Она разомкнула детский круг, взглянула на белую косу дыма, которая всё росла и ширилась, и пошла навстречу по берегу. «На ходу она обернулась, посмотрела на Уварова и рассмеялась.
— Чему ты? — спросил он, догоняя её.
— Да так... Я, когда была маленькая, тоже боялась коров. И до сих пор боюсь. Лошади вот — другое дело!
— Ну, твой Хунхуз... — начал было Уваров.
— Хунхуз? Да... — с живостью подхватила Анна. — Он очень самостоятелен во всём. Сегодня, когда я выходила из дома отдыха, за мной шёл кто-то. Громко топал. Я думала, военный какой. Но в дверях он мимоходом, бесцеремонно отстраняет меня. Гляжу... лошадиная морда! Как отвязался, зачем вошёл в дом? Там ещё и полов-то нет, просто доски мостками положены. Только вышел и задурил: накинулся на собаку, заскакал и удрал на конюшню. Пришлось мне пешком идти.
— Нет, как она ловко тебя обрезала! Деваха-то... — чуть погодя со смехом напомнила Анна, прорываясь искренним, душевным весельем. — Этакая ведь козявка! А глаза... ты заметил, какие у неё глаза? Посмотри она на меня этими глазищами вчера, я бы разреветься могла. А сейчас отмякла. Сейчас можно и доброй быть: хватит поскряжничала! Вот она идёт. Баржи-то какие огромные! — и Анна поспешила к причалу, где уже пришвартовывался, устало вздыхая, пароход.
Пассажиры хлынули по сходням на берег. Они всё-таки успели побриться, переодеться и вот такие, по-праздничному светлые, смешались на берегу с теми, кто их так долго ждал. Совершенно незнакомые люди обнимались и целовались, хлопали друг друга по плечу до боли, до слёз в сердито прижмуренных глазах...
— Долго же вы ехали!
— Долго...
— Ну со свиданьицем!..
Вместе со всеми на берег сошла молодая, очень стройная женщина. Матросы несли её вещи, а один из них, совсем седой, но не старый, нёс подмышкой большую собаку лайку. Лайка, развесив лапы, покорно махала хвостом и всё старалась лизнуть матроса в бритую морщинистую щёку.
— Это, наверно, врач, которого нам обещали, — напомнил Уваров Анне, протискиваясь к ней и кивая на приезжую.
Анна всмотрелась в яркое, загорелое лицо женщины, потом взглянула на бледное до желтизны широкое лицо Уварова и сразу представила, какой усталой и серенькой выглядит она сама. Представила и медленно пошла навстречу той.
— Врач — это вы? — спросила она просто, но с невнятной, смутной настороженностью.
— Да, врач — это я, — сказала Валентина и, добавив: — Саенко, — протянула руку.
— Будем знакомы, — проговорила Анна и, опять почему-то волнуясь, краснея, обеими тёплыми руками взяла и сжала протянутую ей руку. — Это хорошо, что вы такая молодая.
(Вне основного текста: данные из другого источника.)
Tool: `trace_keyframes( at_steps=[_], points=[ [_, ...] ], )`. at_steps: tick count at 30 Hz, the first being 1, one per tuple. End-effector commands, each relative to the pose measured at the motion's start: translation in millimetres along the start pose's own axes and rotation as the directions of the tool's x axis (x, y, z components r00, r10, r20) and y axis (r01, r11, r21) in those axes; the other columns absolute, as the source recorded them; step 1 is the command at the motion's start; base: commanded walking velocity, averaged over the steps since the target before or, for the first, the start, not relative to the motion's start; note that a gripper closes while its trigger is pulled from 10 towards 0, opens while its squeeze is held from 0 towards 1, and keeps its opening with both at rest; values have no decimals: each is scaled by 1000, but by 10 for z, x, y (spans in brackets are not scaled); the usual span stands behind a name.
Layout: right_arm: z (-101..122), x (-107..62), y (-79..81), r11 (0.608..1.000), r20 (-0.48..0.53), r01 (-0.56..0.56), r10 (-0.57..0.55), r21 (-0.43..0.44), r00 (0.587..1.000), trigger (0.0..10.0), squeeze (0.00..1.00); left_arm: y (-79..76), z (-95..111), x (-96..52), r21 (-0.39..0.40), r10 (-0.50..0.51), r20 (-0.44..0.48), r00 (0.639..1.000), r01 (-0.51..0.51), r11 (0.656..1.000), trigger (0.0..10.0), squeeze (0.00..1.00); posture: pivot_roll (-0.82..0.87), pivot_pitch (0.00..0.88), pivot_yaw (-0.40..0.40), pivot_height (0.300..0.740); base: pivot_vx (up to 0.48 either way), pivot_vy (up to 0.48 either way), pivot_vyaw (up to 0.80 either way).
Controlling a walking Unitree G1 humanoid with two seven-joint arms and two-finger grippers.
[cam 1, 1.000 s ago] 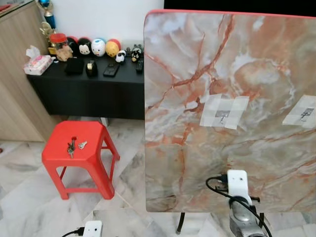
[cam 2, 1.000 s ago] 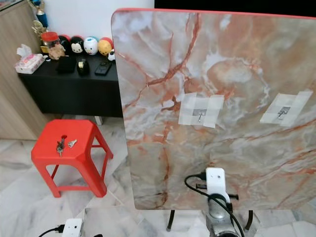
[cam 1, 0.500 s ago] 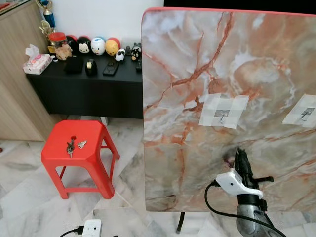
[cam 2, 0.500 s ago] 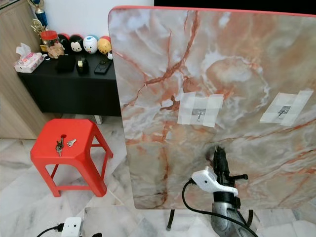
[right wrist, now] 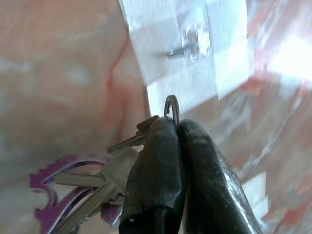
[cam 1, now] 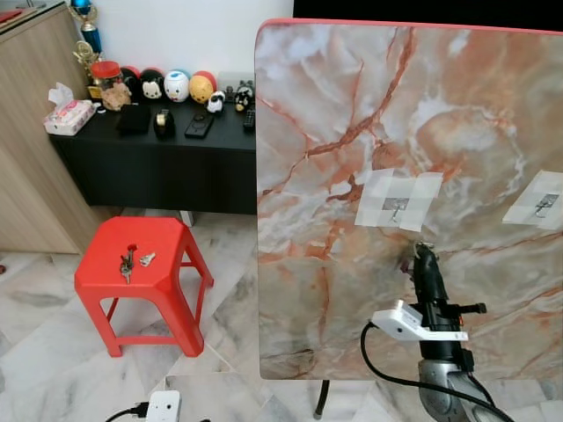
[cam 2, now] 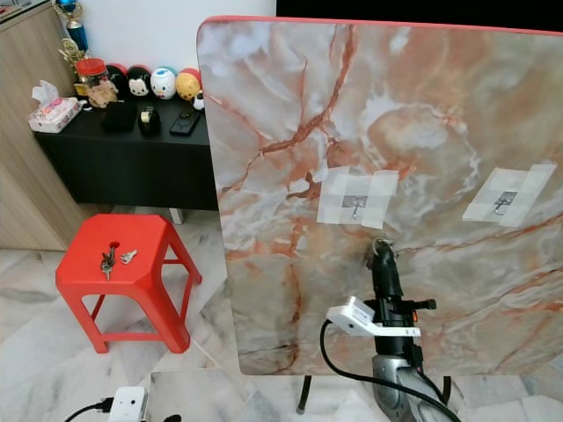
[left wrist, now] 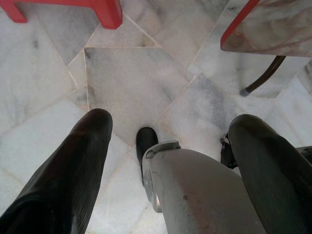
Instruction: Hang keys on a hook
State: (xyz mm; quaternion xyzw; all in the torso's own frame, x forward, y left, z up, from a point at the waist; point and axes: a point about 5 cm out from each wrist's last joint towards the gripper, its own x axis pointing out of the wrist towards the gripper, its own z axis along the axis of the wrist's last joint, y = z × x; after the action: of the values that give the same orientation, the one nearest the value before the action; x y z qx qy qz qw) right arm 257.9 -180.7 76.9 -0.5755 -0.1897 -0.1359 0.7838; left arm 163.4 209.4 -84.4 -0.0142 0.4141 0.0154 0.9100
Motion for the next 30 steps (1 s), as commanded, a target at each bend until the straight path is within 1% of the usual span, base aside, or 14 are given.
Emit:
trace_keyframes(
  at_steps=[1, 6, 8, 12, 21, 23, 26, 28, 29, 30],
  points=[
    [30, 85, -59, 1000, 23, 29, -29, -12, 999, 10000, 0, 17, -54, -17, -3, 0, -21, 1000, 0, 1000, 10000, 0, 67, 53, -69, 740, 0, 0, 0],
    [41, 169, -84, 998, 41, 47, -46, -33, 998, 10000, 0, 12, -64, -19, -5, 2, -25, 1000, -2, 1000, 10000, 0, 68, 53, -70, 740, 0, 0, 0],
    [41, 169, -84, 998, 41, 47, -46, -33, 998, 10000, 0, 12, -64, -19, -5, 2, -25, 1000, -2, 1000, 10000, 0, 68, 53, -70, 740, 0, 0, 0],
    [46, 242, -128, 996, 48, 76, -74, -48, 996, 10000, 0, 2, -66, -17, -2, -1, -27, 1000, 1, 1000, 10000, 0, 68, 53, -71, 740, 0, 0, 0],
    [73, 255, -151, 995, 68, 87, -84, -49, 994, 10000, 0, -4, -61, -14, -1, -2, -27, 1000, 2, 1000, 10000, 0, 67, 52, -71, 740, 0, 0, 0],
    [98, 257, -188, 995, 80, 96, -92, -41, 992, 10000, 0, -1, -58, -14, 0, -2, -27, 1000, 2, 1000, 10000, 0, 69, 51, -72, 740, 0, 0, 0],
    [78, 243, -206, 994, 59, 99, -97, -36, 994, 10000, 0, 0, -57, -13, 0, -2, -26, 1000, 2, 1000, 10000, 0, 68, 51, -73, 740, 0, 0, 0],
    [25, 216, -218, 995, 9, 99, -99, -24, 995, 10000, 0, 1, -57, -14, 1, -3, -26, 1000, 3, 1000, 10000, 0, 68, 51, -72, 740, 0, 0, 0],
    [11, 199, -220, 995, 0, 95, -95, -26, 995, 10000, 0, 1, -57, -14, 0, -2, -26, 1000, 2, 1000, 10000, 0, 68, 51, -72, 740, 0, 0, 0],
    [-16, 143, -232, 996, -19, 89, -89, -24, 996, 10000, 0, 3, -58, -15, 1, -3, -27, 1000, 3, 1000, 10000, 0, 67, 51, -71, 740, 0, 0, 0]
  ],
)
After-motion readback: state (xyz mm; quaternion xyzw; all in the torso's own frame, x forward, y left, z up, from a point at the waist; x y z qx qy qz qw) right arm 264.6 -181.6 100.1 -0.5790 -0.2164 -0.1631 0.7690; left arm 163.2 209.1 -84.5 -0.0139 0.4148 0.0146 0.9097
Здесь нужны молодые. Да... — спохватилась она, не в силах отделаться от неясного беспокойства. — Моя фамилия — Лаврентьева, я директор Светлинского управления, — она взглянула в глаза Валентины, и вдруг ей показалось, что весь этот караван судов, так долго и нетерпеливо ожидаемый, привёз сюда только одну эту женщину.